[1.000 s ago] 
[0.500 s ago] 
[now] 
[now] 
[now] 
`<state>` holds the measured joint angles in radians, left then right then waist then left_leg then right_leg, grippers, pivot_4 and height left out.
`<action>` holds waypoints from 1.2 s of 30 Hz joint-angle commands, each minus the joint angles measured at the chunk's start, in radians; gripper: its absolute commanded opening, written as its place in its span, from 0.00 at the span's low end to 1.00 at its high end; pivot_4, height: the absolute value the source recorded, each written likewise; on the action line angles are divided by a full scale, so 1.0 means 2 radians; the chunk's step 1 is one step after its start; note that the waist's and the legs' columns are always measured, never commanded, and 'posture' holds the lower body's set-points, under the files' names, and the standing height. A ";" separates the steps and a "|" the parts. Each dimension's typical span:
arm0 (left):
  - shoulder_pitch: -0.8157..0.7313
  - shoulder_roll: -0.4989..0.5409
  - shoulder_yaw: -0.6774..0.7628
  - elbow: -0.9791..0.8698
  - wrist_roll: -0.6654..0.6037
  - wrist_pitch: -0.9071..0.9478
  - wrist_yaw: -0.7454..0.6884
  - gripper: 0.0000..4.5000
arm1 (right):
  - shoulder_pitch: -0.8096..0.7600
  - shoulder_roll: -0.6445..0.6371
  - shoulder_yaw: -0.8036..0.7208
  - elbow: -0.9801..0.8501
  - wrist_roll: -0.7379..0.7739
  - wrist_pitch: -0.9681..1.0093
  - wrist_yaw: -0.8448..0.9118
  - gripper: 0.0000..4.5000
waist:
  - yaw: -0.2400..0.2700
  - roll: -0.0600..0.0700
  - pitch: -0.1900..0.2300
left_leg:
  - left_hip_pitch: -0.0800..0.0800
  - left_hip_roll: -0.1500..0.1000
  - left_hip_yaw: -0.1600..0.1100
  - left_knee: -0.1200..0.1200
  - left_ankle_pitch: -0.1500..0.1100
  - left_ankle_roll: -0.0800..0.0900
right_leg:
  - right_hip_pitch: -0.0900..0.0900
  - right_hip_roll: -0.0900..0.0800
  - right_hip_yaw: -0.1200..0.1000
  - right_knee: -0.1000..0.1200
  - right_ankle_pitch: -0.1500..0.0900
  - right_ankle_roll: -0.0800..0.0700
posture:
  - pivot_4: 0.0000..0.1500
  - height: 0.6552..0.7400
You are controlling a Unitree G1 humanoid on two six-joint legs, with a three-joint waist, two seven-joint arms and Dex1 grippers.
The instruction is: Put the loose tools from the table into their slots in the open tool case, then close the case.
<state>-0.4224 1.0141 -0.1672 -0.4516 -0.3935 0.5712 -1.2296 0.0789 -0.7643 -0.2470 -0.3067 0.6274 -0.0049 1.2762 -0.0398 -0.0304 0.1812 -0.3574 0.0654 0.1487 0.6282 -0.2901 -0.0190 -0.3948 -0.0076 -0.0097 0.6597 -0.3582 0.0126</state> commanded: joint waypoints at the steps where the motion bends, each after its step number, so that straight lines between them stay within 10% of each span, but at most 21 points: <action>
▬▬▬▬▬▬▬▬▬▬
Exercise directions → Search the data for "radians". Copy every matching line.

Written response →
`<state>` holds the measured joint angles in radians, left then right then waist then left_leg then right_leg, grippers, pivot_4 and height left out.
`<action>` holds waypoints from 1.2 s of 30 Hz joint-angle commands, each minus the joint angles measured at the chunk's start, in radians; gripper: its absolute commanded opening, written as its place in its span, from 0.00 at the span's low end to 1.00 at its high end; pivot_4, height: the absolute value the source recorded, each written likewise; on the action line angles are divided by a full scale, so 1.0 means 2 radians; the chunk's step 1 is one step after its start; note that the waist's and the legs' columns are always measured, never commanded, and 'posture' holds the lower body's set-points, under the files' names, and the standing height. A ";" separates the steps and a "|" the parts. Each dimension's typical span:

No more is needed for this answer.